▶ _TASK GOAL_: An exact repetition of all the entries that follow is required.
== MATERIAL FOR THIS EXERCISE
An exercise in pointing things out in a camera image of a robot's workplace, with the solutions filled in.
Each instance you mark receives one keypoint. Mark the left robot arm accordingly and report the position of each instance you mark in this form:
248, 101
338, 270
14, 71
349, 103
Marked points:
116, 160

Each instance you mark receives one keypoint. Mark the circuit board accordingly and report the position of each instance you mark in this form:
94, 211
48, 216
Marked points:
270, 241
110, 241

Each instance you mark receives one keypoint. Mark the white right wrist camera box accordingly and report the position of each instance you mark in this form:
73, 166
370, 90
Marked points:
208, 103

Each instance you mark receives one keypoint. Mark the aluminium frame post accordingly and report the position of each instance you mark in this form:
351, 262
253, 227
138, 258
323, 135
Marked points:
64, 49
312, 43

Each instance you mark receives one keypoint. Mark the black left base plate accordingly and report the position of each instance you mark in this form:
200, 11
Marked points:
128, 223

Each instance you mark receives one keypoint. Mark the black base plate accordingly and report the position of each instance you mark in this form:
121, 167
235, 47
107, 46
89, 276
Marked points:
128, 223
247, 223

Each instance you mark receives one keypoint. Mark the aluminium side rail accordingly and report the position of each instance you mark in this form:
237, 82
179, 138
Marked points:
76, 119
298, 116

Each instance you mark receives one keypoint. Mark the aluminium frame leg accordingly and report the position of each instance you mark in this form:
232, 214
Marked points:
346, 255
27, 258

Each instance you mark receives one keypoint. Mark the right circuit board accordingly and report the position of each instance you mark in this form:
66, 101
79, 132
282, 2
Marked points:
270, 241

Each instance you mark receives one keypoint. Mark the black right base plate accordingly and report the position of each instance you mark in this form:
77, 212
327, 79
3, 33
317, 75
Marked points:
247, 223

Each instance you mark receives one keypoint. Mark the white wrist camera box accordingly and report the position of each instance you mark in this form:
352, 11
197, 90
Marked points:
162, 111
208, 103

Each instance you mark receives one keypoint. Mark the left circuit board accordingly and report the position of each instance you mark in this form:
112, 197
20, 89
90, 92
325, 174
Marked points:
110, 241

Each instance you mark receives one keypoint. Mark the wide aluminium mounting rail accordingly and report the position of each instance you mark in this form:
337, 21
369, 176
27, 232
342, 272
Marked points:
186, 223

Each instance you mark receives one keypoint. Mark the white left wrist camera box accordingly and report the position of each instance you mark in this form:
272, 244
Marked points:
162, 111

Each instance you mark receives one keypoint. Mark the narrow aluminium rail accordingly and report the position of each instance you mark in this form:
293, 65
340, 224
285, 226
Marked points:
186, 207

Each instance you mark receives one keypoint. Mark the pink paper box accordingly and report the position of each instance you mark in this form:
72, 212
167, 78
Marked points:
====
▶ _RESULT OF THIS EXERCISE_:
An exercise in pointing things out in a camera image of a robot's workplace, with the solutions filled in.
Each instance you mark receives one keypoint. Mark the left robot arm accordingly and report the position of each instance you mark in this form:
248, 101
338, 270
14, 71
349, 103
Marked points:
116, 160

Each instance you mark receives one keypoint. Mark the circuit board accordingly and report the position of each instance you mark in this form:
94, 211
48, 216
Marked points:
270, 241
110, 241

Each instance you mark receives one keypoint. Mark the white right wrist camera box accordingly and report the position of each instance you mark in this form:
73, 166
370, 90
Marked points:
208, 103

Each instance you mark receives one keypoint. Mark the aluminium frame post accordingly and report the position of each instance you mark in this form:
351, 262
253, 227
138, 258
323, 135
Marked points:
64, 49
312, 43

Each instance you mark receives one keypoint. Mark the black left base plate accordingly and report the position of each instance you mark in this form:
200, 11
Marked points:
128, 223

Each instance you mark receives one keypoint. Mark the black base plate accordingly and report the position of each instance you mark in this form:
121, 167
235, 47
107, 46
89, 276
Marked points:
128, 223
247, 223

Each instance you mark receives one keypoint. Mark the aluminium side rail accordingly and report the position of each instance you mark in this form:
237, 82
179, 138
Marked points:
76, 119
298, 116

Each instance you mark receives one keypoint. Mark the aluminium frame leg accordingly and report the position of each instance you mark in this form:
232, 214
Marked points:
346, 255
27, 258

Each instance you mark receives one keypoint. Mark the right circuit board accordingly and report the position of each instance you mark in this form:
66, 101
79, 132
282, 2
Marked points:
270, 241

Each instance you mark receives one keypoint. Mark the black right base plate accordingly and report the position of each instance you mark in this form:
77, 212
327, 79
3, 33
317, 75
Marked points:
247, 223

Each instance you mark receives one keypoint. Mark the white wrist camera box accordingly and report the position of each instance you mark in this form:
352, 11
197, 90
Marked points:
162, 111
208, 103

Each instance you mark receives one keypoint. Mark the left circuit board accordingly and report the position of each instance you mark in this form:
112, 197
20, 89
90, 92
325, 174
Marked points:
110, 241

Each instance you mark receives one keypoint. Mark the wide aluminium mounting rail accordingly and report the position of each instance you mark in this form:
337, 21
369, 176
27, 232
342, 272
Marked points:
186, 223

Each instance you mark receives one keypoint. Mark the white left wrist camera box accordingly and report the position of each instance you mark in this form:
272, 244
Marked points:
162, 111

Each instance you mark receives one keypoint. Mark the narrow aluminium rail accordingly and report the position of each instance you mark in this form:
293, 65
340, 224
285, 226
Marked points:
186, 207

Each instance you mark receives one keypoint. Mark the pink paper box accordingly and report the position of each instance you mark in this form:
72, 212
167, 78
Marked points:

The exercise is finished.